Por lo que he visto, ni las mujeres víctimas de malos tratos, ni las madres protectoras están en la alta política, y mucho menos las criaturas a las que se las sigue sin considerar, y continúan siendo utilizadas para aumentar ciertos beneficios económicos.

Ese olvido lo aprovechan los que aseguran no ser europeístas, pero van a vivir unos cuantos años con el salario de serlo, por la gracia de la democracia, y a la derecha de Vox.

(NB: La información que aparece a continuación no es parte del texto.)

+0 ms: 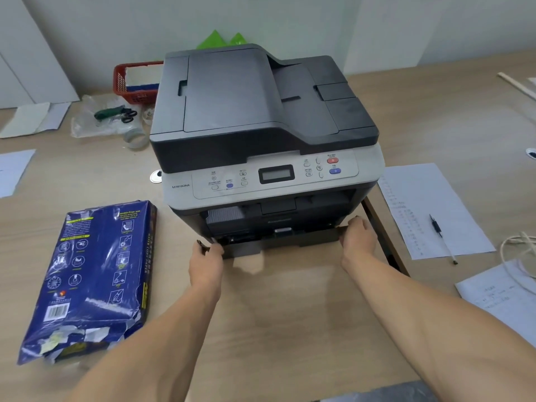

Sus programas electorales, sin duda alguna, están llenos de vacíos, pretendiendo ser los okupas de todos, en especial de TODAS, y haciéndonos creer que la delincuencia en nuestro país siempre tiene el mismo color y origen, sin recordar que a muchas mujeres las asesinan en España sus maridos o exparejas, e igualmente, los abusos sexuales infantiles suceden, en la mayoría de los casos dentro del entorno familiar, aunque no coincida estas estadísticas con los hombres denunciados, y menos aún condenados.

Se amparan en ser los defensores de los Cuerpos y Fuerzas de Seguridad del Estado, y de igual manera hablan del Poder Judicial. Tampoco reparan en gastos a la hora de ondear la bandera de todos, como si fuera de ellos solos.

No bebo, y no utilizo ninguna otra sustancia, pero creo que tengo alucinaciones, y releo en mi mente aquella pintada del edificio de enfrente de la casa de mis padres, en Tetuán de los Vecinos, en Madrid, (mi barrio): "Paren el mundo, que me bajo."